Your reply must consist of the data below, reproduced character for character.

---------- Input data

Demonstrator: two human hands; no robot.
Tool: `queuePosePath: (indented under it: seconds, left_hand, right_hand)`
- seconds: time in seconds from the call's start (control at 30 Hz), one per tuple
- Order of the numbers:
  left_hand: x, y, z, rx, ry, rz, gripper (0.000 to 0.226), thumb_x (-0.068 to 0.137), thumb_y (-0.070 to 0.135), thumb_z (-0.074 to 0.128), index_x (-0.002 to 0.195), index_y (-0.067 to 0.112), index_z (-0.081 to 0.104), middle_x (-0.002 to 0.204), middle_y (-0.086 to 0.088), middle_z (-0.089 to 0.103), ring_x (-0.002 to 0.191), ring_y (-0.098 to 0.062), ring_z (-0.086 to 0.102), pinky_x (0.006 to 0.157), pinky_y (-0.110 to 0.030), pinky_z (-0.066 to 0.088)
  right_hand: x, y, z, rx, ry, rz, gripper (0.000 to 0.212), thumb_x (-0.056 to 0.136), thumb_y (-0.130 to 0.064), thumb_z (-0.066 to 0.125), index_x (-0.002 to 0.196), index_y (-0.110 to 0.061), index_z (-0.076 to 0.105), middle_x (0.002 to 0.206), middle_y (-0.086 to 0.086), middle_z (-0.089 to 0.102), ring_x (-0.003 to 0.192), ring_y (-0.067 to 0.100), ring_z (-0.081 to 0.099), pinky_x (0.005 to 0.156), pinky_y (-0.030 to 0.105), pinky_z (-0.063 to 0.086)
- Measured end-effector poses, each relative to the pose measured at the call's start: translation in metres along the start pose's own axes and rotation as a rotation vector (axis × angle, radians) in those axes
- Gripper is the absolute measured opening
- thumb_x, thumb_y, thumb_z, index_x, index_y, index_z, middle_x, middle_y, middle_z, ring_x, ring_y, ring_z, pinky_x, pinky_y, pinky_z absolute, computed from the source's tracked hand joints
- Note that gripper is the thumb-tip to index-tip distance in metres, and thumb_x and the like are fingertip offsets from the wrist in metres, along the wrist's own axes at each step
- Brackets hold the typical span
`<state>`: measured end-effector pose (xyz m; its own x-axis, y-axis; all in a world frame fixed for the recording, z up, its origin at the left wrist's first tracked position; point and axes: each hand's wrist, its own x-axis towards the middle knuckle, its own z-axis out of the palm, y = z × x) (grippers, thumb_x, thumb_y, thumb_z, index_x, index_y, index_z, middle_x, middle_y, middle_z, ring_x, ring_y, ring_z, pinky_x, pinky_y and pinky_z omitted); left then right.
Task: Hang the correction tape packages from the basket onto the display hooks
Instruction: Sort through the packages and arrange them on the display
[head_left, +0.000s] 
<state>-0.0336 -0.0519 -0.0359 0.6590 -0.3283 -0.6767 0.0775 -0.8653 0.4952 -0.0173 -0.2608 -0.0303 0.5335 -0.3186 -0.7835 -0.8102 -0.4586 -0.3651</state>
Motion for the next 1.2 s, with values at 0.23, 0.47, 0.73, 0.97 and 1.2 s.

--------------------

▸ Solution below
Demonstrator: two human hands; no robot.
Tool: `queuePosePath: (indented under it: seconds, left_hand, right_hand)`
- seconds: time in seconds from the call's start (control at 30 Hz), one per tuple
- Order of the numbers:
  left_hand: x, y, z, rx, ry, rz, gripper (0.000 to 0.226), thumb_x (-0.068 to 0.137), thumb_y (-0.070 to 0.135), thumb_z (-0.074 to 0.128), index_x (-0.002 to 0.195), index_y (-0.067 to 0.112), index_z (-0.081 to 0.104), middle_x (-0.002 to 0.204), middle_y (-0.086 to 0.088), middle_z (-0.089 to 0.103), ring_x (-0.002 to 0.191), ring_y (-0.098 to 0.062), ring_z (-0.086 to 0.102), pinky_x (0.006 to 0.157), pinky_y (-0.110 to 0.030), pinky_z (-0.066 to 0.088)
  right_hand: x, y, z, rx, ry, rz, gripper (0.000 to 0.212), thumb_x (-0.056 to 0.136), thumb_y (-0.130 to 0.064), thumb_z (-0.066 to 0.125), index_x (-0.002 to 0.196), index_y (-0.110 to 0.061), index_z (-0.076 to 0.105), middle_x (0.002 to 0.206), middle_y (-0.086 to 0.086), middle_z (-0.089 to 0.102), ring_x (-0.003 to 0.192), ring_y (-0.067 to 0.100), ring_z (-0.081 to 0.099), pinky_x (0.005 to 0.156), pinky_y (-0.030 to 0.105), pinky_z (-0.063 to 0.086)
- Measured end-effector poses, each relative to the pose measured at the call's start: translation in metres along the start pose's own axes and rotation as a rotation vector (axis × angle, radians) in those axes
- Gripper is the absolute measured opening
- thumb_x, thumb_y, thumb_z, index_x, index_y, index_z, middle_x, middle_y, middle_z, ring_x, ring_y, ring_z, pinky_x, pinky_y, pinky_z absolute, computed from the source's tracked hand joints
- Note that gripper is the thumb-tip to index-tip distance in metres, and thumb_x and the like are fingertip offsets from the wrist in metres, along the wrist's own axes at each step
- Brackets hold the typical span
`<state>`: measured end-effector pose (xyz m; its own x-axis, y-axis; all in a world frame fixed for the recording, z up, its origin at the left wrist's first tracked position; point and axes: each hand's wrist, its own x-axis towards the middle knuckle, its own z-axis out of the palm, y = z × x) (grippers, thumb_x, thumb_y, thumb_z, index_x, index_y, index_z, middle_x, middle_y, middle_z, ring_x, ring_y, ring_z, pinky_x, pinky_y and pinky_z omitted); left then right.
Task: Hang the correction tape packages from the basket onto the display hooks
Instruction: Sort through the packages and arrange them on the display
[head_left, +0.000s] 
<state>-0.0336 -0.0519 -0.0359 0.6590 -0.3283 -0.6767 0.0775 -0.8653 0.4952 -0.0173 -0.2608 -0.0303 0.5335 -0.3186 -0.7835 -0.8102 -0.4586 -0.3651</state>
Motion for the next 1.2 s, with values at 0.23, 0.47, 0.73, 0.97 and 1.2 s.

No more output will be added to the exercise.